Given a linked list, reverse the nodes of a linked list k at a time and return its modified list.
k is a positive integer and is less than or equal to the length of the linked list. If the number of nodes is not a multiple of k then left-out nodes in the end should remain as it is.
Example:
Given this linked list: 1->2->3->4->5
For k = 2, you should return: 2->1->4->3->5
For k = 3, you should return: 3->2->1->4->5
Note:
- Only constant extra memory is allowed.
- You may not alter the values in the list’s nodes, only nodes itself may be changed.

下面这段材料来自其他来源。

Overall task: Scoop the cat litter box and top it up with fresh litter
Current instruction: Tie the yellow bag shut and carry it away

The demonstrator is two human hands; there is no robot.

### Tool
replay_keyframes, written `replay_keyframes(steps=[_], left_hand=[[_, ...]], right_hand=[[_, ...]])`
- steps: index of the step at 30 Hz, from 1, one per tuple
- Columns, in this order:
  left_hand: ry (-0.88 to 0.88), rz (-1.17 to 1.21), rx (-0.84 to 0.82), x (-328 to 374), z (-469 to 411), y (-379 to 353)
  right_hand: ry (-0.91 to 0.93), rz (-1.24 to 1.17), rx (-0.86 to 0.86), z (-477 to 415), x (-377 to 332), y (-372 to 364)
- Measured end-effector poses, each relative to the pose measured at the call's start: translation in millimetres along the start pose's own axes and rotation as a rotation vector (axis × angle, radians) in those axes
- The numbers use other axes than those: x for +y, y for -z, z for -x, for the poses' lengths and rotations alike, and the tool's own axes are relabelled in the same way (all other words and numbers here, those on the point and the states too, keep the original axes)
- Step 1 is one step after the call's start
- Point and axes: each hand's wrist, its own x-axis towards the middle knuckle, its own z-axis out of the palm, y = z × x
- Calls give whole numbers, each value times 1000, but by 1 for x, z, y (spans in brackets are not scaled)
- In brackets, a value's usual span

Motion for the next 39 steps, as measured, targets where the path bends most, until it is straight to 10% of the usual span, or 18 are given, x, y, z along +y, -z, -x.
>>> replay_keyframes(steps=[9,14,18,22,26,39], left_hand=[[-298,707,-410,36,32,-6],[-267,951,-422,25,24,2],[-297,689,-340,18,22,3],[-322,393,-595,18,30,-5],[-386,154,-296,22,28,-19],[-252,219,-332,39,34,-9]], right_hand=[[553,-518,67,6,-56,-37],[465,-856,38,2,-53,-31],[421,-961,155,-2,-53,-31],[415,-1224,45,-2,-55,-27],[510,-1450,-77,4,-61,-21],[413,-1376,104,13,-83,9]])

传入一个链表,同时还传入一个参数k,从头到尾链表每k个节点进行颠倒顺序,最终尾部如果不满k个节点就不进行颠倒
这里最直接的方法就是将每K个数字倒序,然后连接起来
比如0~9,每组4个,那么first分别3->2->1->0,然后7->6->5->4,最后8->9;也就是先正序遍历K个节点,然后倒序生成新的链表,进而后面的放在next里,进行递归
大致可以得到这样一个流程图
利用栈的实现方法
package com.lihuia.leetcode25;
import java.util.Stack;
/**
* Copyright (C), lihuia.com
* FileName: Solution
* Author: lihui
* Date: 2018/7/22
*/
public class Solution {
public ListNode reverseKGroup(ListNode head, int k) {
ListNode current = head;
Stack<ListNode> stack = new Stack<ListNode>();
for (int i = 0; i < k; i++) {
if (head != null) {
stack.push(head);
} else {
//不满K个
return current;
}
head = head.next;
}
ListNode first = stack.pop();
ListNode reverse = first;
for (int i = 0; i < k - 1; i++) {
first.next = stack.pop();
first = first.next;
}
//后面每组倒序后新生成的链表,会接在当前该组的后方
first.next = reverseKGroup(head, k);
return reverse;
}
}
比如有以下TestNG测试代码
package com.lihuia.leetcode25;
import javax.annotation.Resource;
import org.testng.annotations.BeforeClass;
import org.testng.annotations.Test;
/**
* Copyright (C), lihuia.com
* FileName: SolutionTest
* Author: lihui
* Date: 2018/7/22
*/
public class SolutionTest {
@Resource
private ListNode head;
private ListNode first;
private Solution solution;
private int maxLen = 10;
private int k = 4;
@BeforeClass
public void beforeClass() {
head = new ListNode(0);
first = head;
for (int i = 1; i < maxLen; i++) {
head.next = new ListNode(i);
head = head.next;
}
solution = new Solution();
}
@Test
public void testReverseKGroup() {
ListNode reverseListNode = solution.reverseKGroup(first, k);
while (reverseListNode != null) {
System.out.print(reverseListNode.val + " ");
reverseListNode = reverseListNode.next;
}
}
}
第一轮:
首先遍历0->1->2->3四个节点,全部入栈,此时head指向了第二组4这个节点
first和reverse都指向3这个节点,接着reverse指向链表3->2->1->0,first指向了0这个节点
调用reverseKGroup进入递归
第二轮:
首先遍历4->5->6->7四个节点,全部入栈,此时head指向了第三组8这个节点
first和reverse都指向7这个节点,接着reverse指向链表7->6->5->4,first指向了4这个节点
调用reverseKGroup进入递归
第三轮:
首先遍历8->9两个节点,入栈之后,发现第三个元素为空,直接返回current,也就是未倒序的8->9
结果返回给第二轮的first.next=8->9,此时reverse为7->6->5->4->8->9
结果返回给第一轮的first.next=7->6->5->4->8->9,此时reverse为3->2->1->0->7->6->5->4->8->9
这样就完成了需求